What you need to do: Only a single number is expected: how many lines of the data hold the word "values".

Given material:
++++++++++

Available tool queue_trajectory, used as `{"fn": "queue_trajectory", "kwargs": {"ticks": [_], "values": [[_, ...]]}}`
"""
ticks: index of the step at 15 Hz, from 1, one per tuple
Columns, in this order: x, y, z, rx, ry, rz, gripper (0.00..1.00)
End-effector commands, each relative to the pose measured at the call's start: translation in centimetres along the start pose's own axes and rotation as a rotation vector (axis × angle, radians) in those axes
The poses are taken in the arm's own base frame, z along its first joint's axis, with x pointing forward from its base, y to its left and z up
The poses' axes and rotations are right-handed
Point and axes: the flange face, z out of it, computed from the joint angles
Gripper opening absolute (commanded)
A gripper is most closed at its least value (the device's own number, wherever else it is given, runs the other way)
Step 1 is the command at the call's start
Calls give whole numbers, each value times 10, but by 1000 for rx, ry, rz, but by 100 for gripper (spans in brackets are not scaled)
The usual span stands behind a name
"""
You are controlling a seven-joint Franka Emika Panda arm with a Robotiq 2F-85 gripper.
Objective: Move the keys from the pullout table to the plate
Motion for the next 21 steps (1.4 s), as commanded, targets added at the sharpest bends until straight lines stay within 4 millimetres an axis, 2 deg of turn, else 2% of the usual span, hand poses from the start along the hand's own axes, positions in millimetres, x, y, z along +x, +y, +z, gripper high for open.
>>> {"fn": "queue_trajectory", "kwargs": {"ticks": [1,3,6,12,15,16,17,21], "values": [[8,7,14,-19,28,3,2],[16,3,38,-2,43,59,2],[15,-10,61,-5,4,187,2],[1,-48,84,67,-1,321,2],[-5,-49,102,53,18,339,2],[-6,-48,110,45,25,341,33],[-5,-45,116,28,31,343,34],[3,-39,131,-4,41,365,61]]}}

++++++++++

Answer to this exercise: 2